Re: Question: RAID cabinet for home use (vs "Backplane/Cage/Mobile Rack"?)

[Date Prev][Date Next][Thread Prev][Thread Next][Date Index][Thread Index]

 



Roger Heflin wrote on 6/21/21 8:03 PM:
> I have been using the 4 drives in to 3x5.25 bays and have a cheap 10x5.25 bay case..  These 4 into 3 bay devices are all direct sata connections with minimal electronics and you need 4 sata connections, but less than 4 power connectors.  They are hot swap and usually have disk activity lights and usually have fans.
>
> The brand I have used in the past is IcyDock.
>
> There are few components to go wrong so they are really direct sata and/or sas connections. with very limited electronics to go wrong, but you need one port per drive.
>

I looked at that '4 into 3 bay device' - seems to be intended for internal use, not a cabinet sitting on a shelf.  And - I need five bays to be able to just move my drives rather than redesign my storage.

What is your 'cheap 10x5.25 bay case'? My drives are 3.5 but that manufacturer may offer either drive adapters or a 3.5-based unit.

I found another product from Icy Dock - https://www.amazon.com/ICY-DOCK-MB975SP-B-R1-Tray-less/dp/B06X9P4BYL?th=1 - but that requires an SATA connection for *each drive* (rather than port multiplier). This is more a backplane extender than a RAID cabinet.

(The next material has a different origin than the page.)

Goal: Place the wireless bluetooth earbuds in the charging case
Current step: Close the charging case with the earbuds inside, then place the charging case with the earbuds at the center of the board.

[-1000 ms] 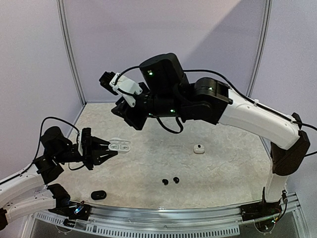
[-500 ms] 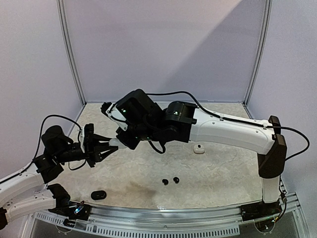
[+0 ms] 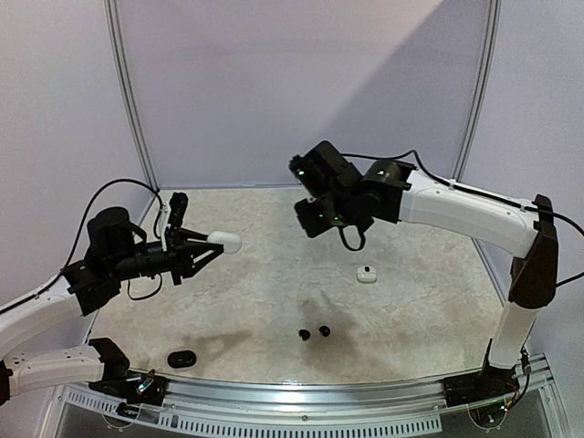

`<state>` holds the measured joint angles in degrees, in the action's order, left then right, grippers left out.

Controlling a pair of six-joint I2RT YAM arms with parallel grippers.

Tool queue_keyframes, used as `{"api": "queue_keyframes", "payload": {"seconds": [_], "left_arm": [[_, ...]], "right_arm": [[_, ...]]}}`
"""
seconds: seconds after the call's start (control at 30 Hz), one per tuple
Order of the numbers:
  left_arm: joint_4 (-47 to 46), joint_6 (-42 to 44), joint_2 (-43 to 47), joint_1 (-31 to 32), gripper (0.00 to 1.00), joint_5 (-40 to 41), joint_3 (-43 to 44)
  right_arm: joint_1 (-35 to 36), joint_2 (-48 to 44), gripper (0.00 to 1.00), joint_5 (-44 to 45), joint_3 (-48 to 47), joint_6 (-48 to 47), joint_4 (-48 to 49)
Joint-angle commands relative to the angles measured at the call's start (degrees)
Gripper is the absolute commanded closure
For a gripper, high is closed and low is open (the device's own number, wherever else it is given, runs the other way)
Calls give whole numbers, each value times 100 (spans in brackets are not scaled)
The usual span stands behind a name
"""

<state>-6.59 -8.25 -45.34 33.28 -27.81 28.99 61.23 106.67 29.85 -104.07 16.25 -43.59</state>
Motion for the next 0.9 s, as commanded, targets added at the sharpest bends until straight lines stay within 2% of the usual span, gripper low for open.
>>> {"api": "queue_keyframes", "payload": {"seconds": [0.0,0.2,0.37,0.57,0.87], "left_arm": [[1823,-453,-911,-217,100,549,1075],[4600,-39,-3179,-960,100,-241,3808],[5356,-581,-5102,-1552,100,-937,5051],[4751,-1295,-6382,-1896,100,-1003,5169],[3415,-1742,-7005,-2044,100,-603,4608]], "right_arm": [[-379,-574,58,22,1097,983,-222],[-517,-1107,49,-253,2187,1377,75],[-517,-1219,45,-367,2524,1622,109],[-511,-1219,42,-503,2565,1781,-27],[-445,-1292,38,-669,2640,2280,-12]]}}
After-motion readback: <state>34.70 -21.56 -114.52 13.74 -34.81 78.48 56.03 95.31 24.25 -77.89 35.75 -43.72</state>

I could of course replace the controller that I added-on so long ago - the card in the computer is a pedestrian "Marvell 88SE9123 PCIe SATA 6.0 Gb/s controller" (but it has port multiplier, so 1 eSATA connection serves all 5 drives - which is pretty nice).

I've worked with 'octopus' SCSI controllers (in a data center, long time ago) with 8 cables coming out the back. I'm not sure what I would be able to find for a SATA external cabinet like the 'FlexCage' above. Does anyone have any controller suggestions for the FlexCage? With 5 or more external 'pure' SATA connectors/ports instead of eSATA?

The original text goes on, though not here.